• Required work
Locate the line that contains "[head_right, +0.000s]", then copy it and all later lines of the data below exactly, through the last one.

• Collected material
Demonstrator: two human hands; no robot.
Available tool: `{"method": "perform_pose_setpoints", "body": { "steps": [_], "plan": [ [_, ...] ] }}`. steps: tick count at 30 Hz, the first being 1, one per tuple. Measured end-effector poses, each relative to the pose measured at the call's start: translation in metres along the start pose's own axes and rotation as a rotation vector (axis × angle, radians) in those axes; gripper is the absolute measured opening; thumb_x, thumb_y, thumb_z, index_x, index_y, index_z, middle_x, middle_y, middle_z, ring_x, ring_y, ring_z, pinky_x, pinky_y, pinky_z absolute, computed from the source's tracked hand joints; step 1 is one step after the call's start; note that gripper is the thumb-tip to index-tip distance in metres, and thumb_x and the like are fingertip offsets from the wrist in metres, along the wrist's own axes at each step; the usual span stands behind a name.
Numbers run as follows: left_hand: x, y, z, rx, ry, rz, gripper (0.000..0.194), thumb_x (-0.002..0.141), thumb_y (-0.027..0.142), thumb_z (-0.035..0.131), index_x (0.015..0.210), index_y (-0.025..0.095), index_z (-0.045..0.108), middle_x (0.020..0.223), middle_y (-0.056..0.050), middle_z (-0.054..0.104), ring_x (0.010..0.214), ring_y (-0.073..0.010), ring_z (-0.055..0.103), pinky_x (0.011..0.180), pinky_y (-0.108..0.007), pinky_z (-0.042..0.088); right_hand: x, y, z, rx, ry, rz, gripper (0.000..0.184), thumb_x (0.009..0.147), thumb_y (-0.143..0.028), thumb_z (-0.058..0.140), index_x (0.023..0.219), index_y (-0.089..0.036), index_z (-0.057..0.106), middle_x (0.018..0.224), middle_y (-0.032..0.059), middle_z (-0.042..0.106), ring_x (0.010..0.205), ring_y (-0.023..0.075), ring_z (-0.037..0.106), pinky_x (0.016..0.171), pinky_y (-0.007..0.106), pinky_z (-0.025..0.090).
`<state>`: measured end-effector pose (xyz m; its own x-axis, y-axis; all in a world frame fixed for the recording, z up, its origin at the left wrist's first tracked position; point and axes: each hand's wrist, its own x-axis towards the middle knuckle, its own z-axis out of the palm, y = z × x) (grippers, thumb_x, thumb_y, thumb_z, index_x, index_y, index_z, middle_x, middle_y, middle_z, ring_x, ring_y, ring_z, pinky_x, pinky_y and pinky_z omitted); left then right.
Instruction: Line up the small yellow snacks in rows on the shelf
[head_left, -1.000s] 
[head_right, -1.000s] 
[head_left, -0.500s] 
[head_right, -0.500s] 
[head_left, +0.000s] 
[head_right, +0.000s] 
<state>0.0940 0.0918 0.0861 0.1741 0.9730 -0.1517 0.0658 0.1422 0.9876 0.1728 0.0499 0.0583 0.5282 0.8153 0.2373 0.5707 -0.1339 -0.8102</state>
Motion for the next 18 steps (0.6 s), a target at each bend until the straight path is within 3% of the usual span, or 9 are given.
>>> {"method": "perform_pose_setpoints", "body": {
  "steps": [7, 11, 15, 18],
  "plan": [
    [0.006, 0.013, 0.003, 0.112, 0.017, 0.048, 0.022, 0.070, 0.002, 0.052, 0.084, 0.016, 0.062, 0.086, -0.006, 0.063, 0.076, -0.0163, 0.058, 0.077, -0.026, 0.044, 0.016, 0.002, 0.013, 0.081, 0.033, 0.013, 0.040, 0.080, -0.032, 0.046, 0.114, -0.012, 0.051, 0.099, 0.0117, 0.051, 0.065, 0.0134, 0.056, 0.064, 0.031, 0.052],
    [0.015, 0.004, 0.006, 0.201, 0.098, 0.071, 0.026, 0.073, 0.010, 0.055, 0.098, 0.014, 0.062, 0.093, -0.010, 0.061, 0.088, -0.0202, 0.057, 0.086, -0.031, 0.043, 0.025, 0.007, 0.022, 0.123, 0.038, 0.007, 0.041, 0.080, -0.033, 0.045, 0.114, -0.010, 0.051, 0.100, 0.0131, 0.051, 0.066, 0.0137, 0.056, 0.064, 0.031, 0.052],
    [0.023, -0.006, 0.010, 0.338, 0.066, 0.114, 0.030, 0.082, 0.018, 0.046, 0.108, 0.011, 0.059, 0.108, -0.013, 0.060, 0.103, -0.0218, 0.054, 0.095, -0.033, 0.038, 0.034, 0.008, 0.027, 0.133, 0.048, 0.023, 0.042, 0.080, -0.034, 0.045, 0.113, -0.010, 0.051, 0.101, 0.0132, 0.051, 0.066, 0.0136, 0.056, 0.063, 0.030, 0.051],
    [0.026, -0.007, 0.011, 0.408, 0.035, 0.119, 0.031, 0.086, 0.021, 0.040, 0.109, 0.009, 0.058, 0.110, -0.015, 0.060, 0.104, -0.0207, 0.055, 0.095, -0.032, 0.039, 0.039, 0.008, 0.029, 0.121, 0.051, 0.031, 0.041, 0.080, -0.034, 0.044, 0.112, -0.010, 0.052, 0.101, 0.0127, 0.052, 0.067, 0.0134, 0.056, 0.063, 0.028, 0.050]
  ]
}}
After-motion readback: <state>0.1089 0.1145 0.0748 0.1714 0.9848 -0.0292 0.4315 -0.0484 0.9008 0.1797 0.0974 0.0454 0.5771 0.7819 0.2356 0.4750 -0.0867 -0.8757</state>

• Solution to the exercise
[head_right, +0.000s] 
<state>0.0940 0.0918 0.0861 0.1741 0.9730 -0.1517 0.0658 0.1422 0.9876 0.1728 0.0499 0.0583 0.5282 0.8153 0.2373 0.5707 -0.1339 -0.8102</state>
Motion for the next 18 steps (0.6 s), a target at each bend until the straight path is within 3% of the usual span, or 9 are given.
>>> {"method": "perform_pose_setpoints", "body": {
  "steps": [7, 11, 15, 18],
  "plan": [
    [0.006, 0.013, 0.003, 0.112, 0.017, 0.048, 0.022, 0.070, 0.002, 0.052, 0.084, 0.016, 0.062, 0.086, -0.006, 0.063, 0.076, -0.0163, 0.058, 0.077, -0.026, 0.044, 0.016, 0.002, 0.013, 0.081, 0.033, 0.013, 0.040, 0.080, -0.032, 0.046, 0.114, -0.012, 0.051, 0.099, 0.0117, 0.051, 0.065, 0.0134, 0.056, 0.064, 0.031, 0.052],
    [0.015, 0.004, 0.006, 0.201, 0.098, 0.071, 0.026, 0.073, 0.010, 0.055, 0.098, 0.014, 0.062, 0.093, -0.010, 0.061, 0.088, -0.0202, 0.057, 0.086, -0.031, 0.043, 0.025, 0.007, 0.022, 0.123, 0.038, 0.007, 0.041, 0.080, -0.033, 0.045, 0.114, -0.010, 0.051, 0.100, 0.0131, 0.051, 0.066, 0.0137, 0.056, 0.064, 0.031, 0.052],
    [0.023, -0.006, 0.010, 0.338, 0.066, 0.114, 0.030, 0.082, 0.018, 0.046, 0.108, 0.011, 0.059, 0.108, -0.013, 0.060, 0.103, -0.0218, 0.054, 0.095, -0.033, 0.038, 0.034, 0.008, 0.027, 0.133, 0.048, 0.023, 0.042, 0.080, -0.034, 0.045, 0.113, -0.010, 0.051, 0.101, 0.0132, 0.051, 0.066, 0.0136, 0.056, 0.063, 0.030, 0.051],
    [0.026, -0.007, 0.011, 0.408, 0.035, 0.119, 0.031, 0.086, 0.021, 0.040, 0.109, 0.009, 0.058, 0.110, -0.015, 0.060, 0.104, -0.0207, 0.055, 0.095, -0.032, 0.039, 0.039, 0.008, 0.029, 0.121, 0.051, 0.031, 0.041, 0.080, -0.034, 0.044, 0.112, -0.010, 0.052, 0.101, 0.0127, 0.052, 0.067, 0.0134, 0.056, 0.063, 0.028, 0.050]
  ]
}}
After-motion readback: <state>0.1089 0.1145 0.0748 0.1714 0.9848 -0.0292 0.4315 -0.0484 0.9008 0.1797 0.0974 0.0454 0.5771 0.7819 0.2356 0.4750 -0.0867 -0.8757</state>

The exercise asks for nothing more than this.